How badly has Brian Williams besmirched NBC News?
Brian Williams has admitted that his story of being in a helicopter shot down in Iraq is not true. It's a blow to his credibility, but the nature of network news has been evolving.
Matt Sayles/AP/File
Washington
Brian Williams has said in public in recent years that he came under enemy attack while covering the invasion of Iraq in 2003. He was riding in a Chinook helicopter that was hit by a rocket-propelled grenade, he’s said. In the NBC News anchor’s account the crew was forced to land the aircraft, hard, in hostile desert south of Najaf, where they remained stranded for several days.
Problem is, the central part of that story is false. Mr. Williams admitted on Wednesday that in this incident he did not experience hostile fire. He was in a different helicopter, following the one damaged by the RPG. He arrived at the scene about an hour later.
“I would not have chosen to make this mistake,” Williams told the military publication Stars and Stripes on Wednesday. “I don’t know what screwed up in my mind that caused me to conflate one aircraft with another.”

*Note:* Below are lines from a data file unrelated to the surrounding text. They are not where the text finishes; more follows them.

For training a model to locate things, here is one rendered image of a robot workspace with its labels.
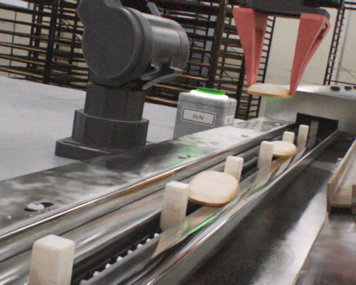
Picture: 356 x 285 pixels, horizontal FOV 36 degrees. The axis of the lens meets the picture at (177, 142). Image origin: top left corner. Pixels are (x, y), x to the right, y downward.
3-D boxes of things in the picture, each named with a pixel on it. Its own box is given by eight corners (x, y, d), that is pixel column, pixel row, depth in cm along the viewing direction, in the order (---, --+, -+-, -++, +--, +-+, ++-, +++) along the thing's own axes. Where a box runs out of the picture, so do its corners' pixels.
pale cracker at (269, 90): (262, 92, 59) (264, 81, 59) (297, 97, 58) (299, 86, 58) (239, 92, 50) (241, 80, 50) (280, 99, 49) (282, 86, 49)
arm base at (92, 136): (92, 141, 73) (51, 154, 61) (100, 80, 71) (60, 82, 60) (155, 154, 71) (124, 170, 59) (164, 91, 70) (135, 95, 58)
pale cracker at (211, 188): (199, 174, 49) (201, 162, 49) (241, 183, 48) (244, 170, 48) (176, 200, 39) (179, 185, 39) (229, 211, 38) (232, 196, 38)
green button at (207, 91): (200, 97, 84) (202, 86, 84) (225, 102, 83) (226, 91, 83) (191, 98, 80) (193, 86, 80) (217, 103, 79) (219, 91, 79)
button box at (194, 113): (183, 160, 88) (194, 91, 87) (231, 170, 86) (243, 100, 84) (164, 167, 81) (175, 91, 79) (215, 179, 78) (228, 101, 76)
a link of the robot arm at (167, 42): (115, 95, 69) (86, 95, 64) (127, 13, 67) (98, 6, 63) (177, 110, 64) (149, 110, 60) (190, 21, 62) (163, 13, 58)

How big a blow is this to network news?
Let’s explore the background a bit before we chew on that question. In 2003, Williams accurately reported what had happened on-air. In several subsequent references he told the same story, according to a tick-tock of his comments assembled by CNN.
After that, the tale began to grow in the telling. Williams first said that he’d experienced an attack in a 2008 blog post. In a 2013 appearance on the David Letterman show, Williams said flatly that the four helicopters in his flight were hit by ground fire, “including the one I was in.” He repeated that assertion last Friday on the news as part of a tribute to an Army veteran who’d helped protect the grounded helicopters and their passengers.
Later he accompanied the Army soldier to a hockey game, where the announcer repeated the shot-at tale.
That led to crew members from the fated flight grumbling on social media that the whole thing was a blowhard exaggeration. Stars and Stripes reporter Travis Tritten picked up this thread, and the rest is now history.
Williams retracted the story on-air on Wednesday after the Stars and Stripes report. He’s posted a mea culpa on Facebook. But at the moment he’s getting pummeled for his error on social media. There are lots of gleeful folks on Twitter posting images of Williams Photoshopped into O.J.’s famous white Bronco, and so forth. Social media is notoriously cruel, but that’s still not a good sign for someone whose job rests on his credibility.
Conservatives want the anchor out. They already think NBC and MSNBC are the most liberal of the legacy networks.
“Brian Williams has to go,” tweeted right-leaning media critic Brent Bozell.
Some on the right charge that liberals are already forming a protective circle around Williams, excusing his mistake as a trick of memory. If Sarah Palin made such a whopper, writes Sean Davis in the right-leaning The Federalist, she “would’ve been chewed up and spit out by the exact same people who are now” defending Williams.
However, the breakdown here is not all along predictable ideological lines. At the leftish Washington Monthly, Ed Kilgore writes that if he were Williams he’d “get out the resume or check the retirement portfolio”.
And media reporters for mainstream publications have been scathing. NPR’s David Folkenflik called the Williams admission “stunning.” The Baltimore Sun’s David Zurawik repeatedly referred to the NBC anchor as a “liar” and wrote that “if credibility means anything to NBC News, Brian Williams will no longer be managing editor and anchor of the evening newscast by the end of the day Friday.”
Personally, we’re interested that so many people are concerned about the credibility of the network evening news. Network news execs long ago shifted the way they thought about evening news anchors, and “credibility” was not primary virtue they sought.
We’ve been around long enough to remember the switch of the blow-dried Tom Brokaw from the light “Today Show” to the anchor chair. That was supposedly going to destroy the credibility of NBC as it was then known, and that was 1982.
The point here is that it’s a show. The biggest problem of the evening news is not credibility: it’s the destruction of its financial model by cable news and the web. If NBC execs think Williams remains a draw for the remaining network news core audience, he’ll probably stay. But it’s possible that if they see this as an opportunity to reinvent something they’ve been planning to drastically change, he’ll be out. Or at the least take a very long leave of absence.